Without including any image, repeat every record exactly.

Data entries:
※

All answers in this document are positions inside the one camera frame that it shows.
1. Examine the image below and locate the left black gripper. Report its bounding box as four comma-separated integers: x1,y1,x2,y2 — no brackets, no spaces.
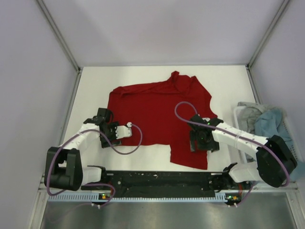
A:
100,121,122,148

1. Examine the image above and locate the red t shirt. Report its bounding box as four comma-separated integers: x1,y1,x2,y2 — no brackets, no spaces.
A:
108,71,217,170

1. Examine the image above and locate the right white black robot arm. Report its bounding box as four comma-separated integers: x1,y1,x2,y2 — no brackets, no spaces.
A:
188,114,297,189

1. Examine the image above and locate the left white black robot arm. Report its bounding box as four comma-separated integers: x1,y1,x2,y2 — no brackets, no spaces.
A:
44,108,121,191

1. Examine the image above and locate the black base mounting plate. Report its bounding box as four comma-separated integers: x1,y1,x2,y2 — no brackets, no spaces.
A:
80,169,251,198

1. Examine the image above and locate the light blue t shirt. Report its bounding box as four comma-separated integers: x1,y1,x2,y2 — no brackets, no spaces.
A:
254,107,305,181

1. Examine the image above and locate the white laundry basket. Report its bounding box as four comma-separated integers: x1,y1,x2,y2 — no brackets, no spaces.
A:
234,106,303,161

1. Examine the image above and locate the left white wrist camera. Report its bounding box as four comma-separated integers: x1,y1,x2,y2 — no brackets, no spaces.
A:
115,122,132,139

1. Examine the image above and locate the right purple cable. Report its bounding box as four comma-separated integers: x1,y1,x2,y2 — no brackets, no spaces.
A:
174,102,291,207

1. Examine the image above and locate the light blue cable duct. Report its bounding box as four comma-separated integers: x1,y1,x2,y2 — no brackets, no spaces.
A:
48,192,240,204

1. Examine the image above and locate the right aluminium frame post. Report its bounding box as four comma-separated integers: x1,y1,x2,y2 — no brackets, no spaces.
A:
246,0,292,71

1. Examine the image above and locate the aluminium frame post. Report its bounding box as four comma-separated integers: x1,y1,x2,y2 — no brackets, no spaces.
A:
35,0,81,73
246,0,292,71

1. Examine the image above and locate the left aluminium frame post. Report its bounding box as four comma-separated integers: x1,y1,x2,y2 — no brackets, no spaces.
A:
35,0,81,73

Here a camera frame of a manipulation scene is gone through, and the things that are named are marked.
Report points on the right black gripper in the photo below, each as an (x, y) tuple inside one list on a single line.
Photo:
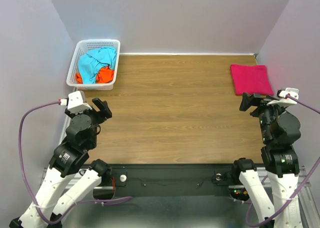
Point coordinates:
[(247, 100)]

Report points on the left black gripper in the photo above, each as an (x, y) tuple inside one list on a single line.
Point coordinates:
[(105, 112)]

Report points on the cyan blue t-shirt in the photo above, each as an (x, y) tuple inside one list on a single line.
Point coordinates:
[(91, 62)]

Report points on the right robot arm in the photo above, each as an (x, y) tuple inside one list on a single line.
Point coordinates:
[(279, 130)]

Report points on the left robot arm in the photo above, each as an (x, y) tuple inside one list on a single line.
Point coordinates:
[(51, 204)]

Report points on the folded magenta t-shirt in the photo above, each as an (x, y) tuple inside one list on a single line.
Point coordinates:
[(250, 79)]

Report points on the orange t-shirt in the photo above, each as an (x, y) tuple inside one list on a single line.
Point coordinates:
[(105, 75)]

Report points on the white plastic laundry basket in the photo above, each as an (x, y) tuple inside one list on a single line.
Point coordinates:
[(83, 47)]

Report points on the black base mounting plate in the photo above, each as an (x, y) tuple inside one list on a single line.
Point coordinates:
[(169, 180)]

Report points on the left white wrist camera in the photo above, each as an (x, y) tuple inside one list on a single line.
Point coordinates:
[(77, 102)]

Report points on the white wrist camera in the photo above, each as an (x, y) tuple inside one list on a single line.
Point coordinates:
[(77, 102), (285, 97)]

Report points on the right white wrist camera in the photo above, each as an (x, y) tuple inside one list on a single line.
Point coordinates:
[(285, 97)]

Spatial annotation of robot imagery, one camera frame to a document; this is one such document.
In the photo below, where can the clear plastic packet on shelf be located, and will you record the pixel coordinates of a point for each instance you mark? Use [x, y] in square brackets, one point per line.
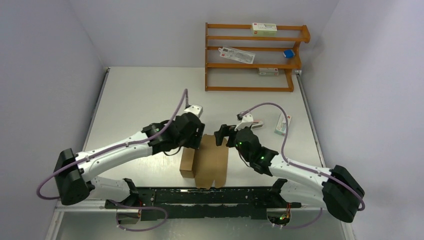
[237, 55]

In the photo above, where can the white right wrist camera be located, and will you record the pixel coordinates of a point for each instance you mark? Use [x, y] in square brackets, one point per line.
[245, 121]

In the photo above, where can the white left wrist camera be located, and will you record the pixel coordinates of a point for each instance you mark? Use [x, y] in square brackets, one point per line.
[195, 109]

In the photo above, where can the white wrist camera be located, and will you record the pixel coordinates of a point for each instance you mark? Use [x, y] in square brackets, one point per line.
[195, 109]
[245, 121]

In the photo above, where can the white flat box bottom shelf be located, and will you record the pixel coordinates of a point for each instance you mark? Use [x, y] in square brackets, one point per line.
[268, 72]

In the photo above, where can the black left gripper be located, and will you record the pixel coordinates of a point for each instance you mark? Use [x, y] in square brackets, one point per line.
[195, 139]

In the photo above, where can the brown cardboard box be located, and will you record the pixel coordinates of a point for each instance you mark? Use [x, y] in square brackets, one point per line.
[207, 165]

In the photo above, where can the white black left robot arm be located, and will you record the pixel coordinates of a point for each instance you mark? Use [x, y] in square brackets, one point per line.
[81, 178]

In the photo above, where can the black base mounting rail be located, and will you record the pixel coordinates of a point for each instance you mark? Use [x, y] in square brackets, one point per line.
[255, 202]

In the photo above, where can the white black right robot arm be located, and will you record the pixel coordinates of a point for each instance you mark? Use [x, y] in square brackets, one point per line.
[333, 189]

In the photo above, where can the blue small object on shelf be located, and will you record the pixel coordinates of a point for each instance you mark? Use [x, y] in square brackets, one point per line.
[289, 53]

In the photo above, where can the orange wooden shelf rack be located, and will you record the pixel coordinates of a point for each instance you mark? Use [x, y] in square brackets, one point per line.
[222, 74]

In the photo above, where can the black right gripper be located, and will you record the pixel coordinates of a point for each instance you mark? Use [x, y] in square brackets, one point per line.
[225, 130]

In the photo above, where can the white green box top shelf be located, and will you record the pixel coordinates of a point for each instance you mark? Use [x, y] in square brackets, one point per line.
[263, 29]

※

Solution for this task —
All answers in this document are positions inside the one camera frame that it shows.
1. Examine the image below and locate the left black gripper. Report its bounding box as four comma-separated integers: x1,y1,x2,y2 — no brackets, no spaces.
A:
100,121,122,148

1. Examine the image above and locate the red t shirt. Report its bounding box as four comma-separated integers: x1,y1,x2,y2 — no brackets, no spaces.
A:
108,71,217,170

1. Examine the image above and locate the right white black robot arm. Report its bounding box as four comma-separated integers: x1,y1,x2,y2 — no brackets, no spaces.
A:
188,114,297,189

1. Examine the image above and locate the left white black robot arm. Report its bounding box as four comma-separated integers: x1,y1,x2,y2 — no brackets, no spaces.
A:
44,108,121,191

1. Examine the image above and locate the black base mounting plate. Report its bounding box as four comma-separated integers: x1,y1,x2,y2 — no brackets, no spaces.
A:
80,169,251,198

1. Examine the image above and locate the light blue t shirt. Report its bounding box as four comma-separated integers: x1,y1,x2,y2 — no brackets, no spaces.
A:
254,107,305,181

1. Examine the image above and locate the white laundry basket. Report its bounding box as four comma-separated integers: x1,y1,x2,y2 — no brackets, no spaces.
A:
234,106,303,161

1. Examine the image above and locate the left white wrist camera. Report its bounding box as four comma-separated integers: x1,y1,x2,y2 — no brackets, no spaces.
A:
115,122,132,139

1. Examine the image above and locate the right purple cable. Report its bounding box as four comma-separated integers: x1,y1,x2,y2 — no brackets, no spaces.
A:
174,102,291,207

1. Examine the image above and locate the light blue cable duct. Report its bounding box as four comma-separated integers: x1,y1,x2,y2 — no brackets, no spaces.
A:
48,192,240,204

1. Examine the image above and locate the right aluminium frame post. Report its bounding box as four comma-separated integers: x1,y1,x2,y2 — no brackets, no spaces.
A:
246,0,292,71

1. Examine the image above and locate the aluminium frame post. Report its bounding box as four comma-separated integers: x1,y1,x2,y2 — no brackets, no spaces.
A:
35,0,81,73
246,0,292,71

1. Examine the image above and locate the left aluminium frame post. Report its bounding box as four comma-separated integers: x1,y1,x2,y2 — no brackets, no spaces.
A:
35,0,81,73

Here a camera frame of a manipulation scene is gone through, and the things that are named are marked.
Report points on the right black gripper in the photo below, each as an (x, y) tuple inside one list on a single line.
Photo:
Point coordinates:
[(247, 100)]

Report points on the left black gripper in the photo above, each as an (x, y) tuple inside one list on a single line.
Point coordinates:
[(105, 112)]

Report points on the cyan blue t-shirt in the photo above, each as an (x, y) tuple inside one list on a single line.
Point coordinates:
[(91, 62)]

Report points on the right robot arm in the photo above, each as an (x, y) tuple inside one list on a single line.
Point coordinates:
[(279, 130)]

Report points on the left robot arm in the photo above, each as an (x, y) tuple inside one list on a single line.
Point coordinates:
[(51, 204)]

Report points on the folded magenta t-shirt in the photo above, each as an (x, y) tuple inside one list on a single line.
Point coordinates:
[(250, 79)]

Report points on the orange t-shirt in the photo above, each as an (x, y) tuple inside one list on a single line.
Point coordinates:
[(105, 75)]

Report points on the white plastic laundry basket in the photo above, each as an (x, y) tuple inside one list on a single line.
Point coordinates:
[(83, 47)]

Report points on the black base mounting plate in the photo above, each as an (x, y) tuple inside one list on a single line.
Point coordinates:
[(169, 180)]

Report points on the left white wrist camera in the photo above, each as an (x, y) tuple inside one list on a single line.
Point coordinates:
[(77, 102)]

Report points on the white wrist camera in the photo above, each as an (x, y) tuple inside one list on a single line.
Point coordinates:
[(77, 102), (285, 97)]

Report points on the right white wrist camera in the photo above, each as an (x, y) tuple inside one list on a single line.
Point coordinates:
[(285, 97)]

Spatial annotation of robot imagery, one camera frame to a document; this is one such document.
In the photo below, where can the clear plastic packet on shelf be located, and will you record the pixel coordinates of a point for each instance you mark? Use [x, y] in square brackets, one point per line.
[237, 55]

In the photo above, where can the white right wrist camera be located, and will you record the pixel coordinates of a point for each instance you mark? Use [x, y] in square brackets, one point per line.
[245, 121]

In the photo above, where can the white left wrist camera be located, and will you record the pixel coordinates of a point for each instance you mark? Use [x, y] in square brackets, one point per line.
[195, 109]

In the photo above, where can the white wrist camera be located, and will you record the pixel coordinates of a point for each instance you mark? Use [x, y] in square brackets, one point per line.
[195, 109]
[245, 121]

In the photo above, where can the white flat box bottom shelf be located, and will you record the pixel coordinates of a point for each instance you mark? Use [x, y] in square brackets, one point per line.
[268, 72]

In the photo above, where can the black left gripper be located, and will you record the pixel coordinates of a point for each instance you mark? Use [x, y] in square brackets, one point per line.
[195, 139]

In the photo above, where can the brown cardboard box be located, and will you record the pixel coordinates of a point for each instance you mark? Use [x, y] in square brackets, one point per line.
[207, 165]

In the photo above, where can the white black left robot arm be located, and will you record the pixel coordinates of a point for each instance you mark? Use [x, y] in square brackets, one point per line.
[81, 178]

In the photo above, where can the black base mounting rail be located, and will you record the pixel coordinates of a point for each instance you mark? Use [x, y] in square brackets, one point per line.
[255, 202]

In the photo above, where can the white black right robot arm be located, and will you record the pixel coordinates of a point for each instance you mark? Use [x, y] in square brackets, one point per line.
[333, 189]

In the photo above, where can the blue small object on shelf be located, and will you record the pixel coordinates of a point for each instance you mark? Use [x, y] in square brackets, one point per line.
[289, 53]

In the photo above, where can the orange wooden shelf rack be located, and will you record the pixel coordinates of a point for each instance you mark? Use [x, y] in square brackets, one point per line.
[222, 74]

In the photo above, where can the black right gripper be located, and will you record the pixel coordinates of a point for each instance you mark? Use [x, y] in square brackets, one point per line.
[225, 130]

In the photo above, where can the white green box top shelf be located, and will you record the pixel coordinates of a point for each instance you mark? Use [x, y] in square brackets, one point per line.
[263, 29]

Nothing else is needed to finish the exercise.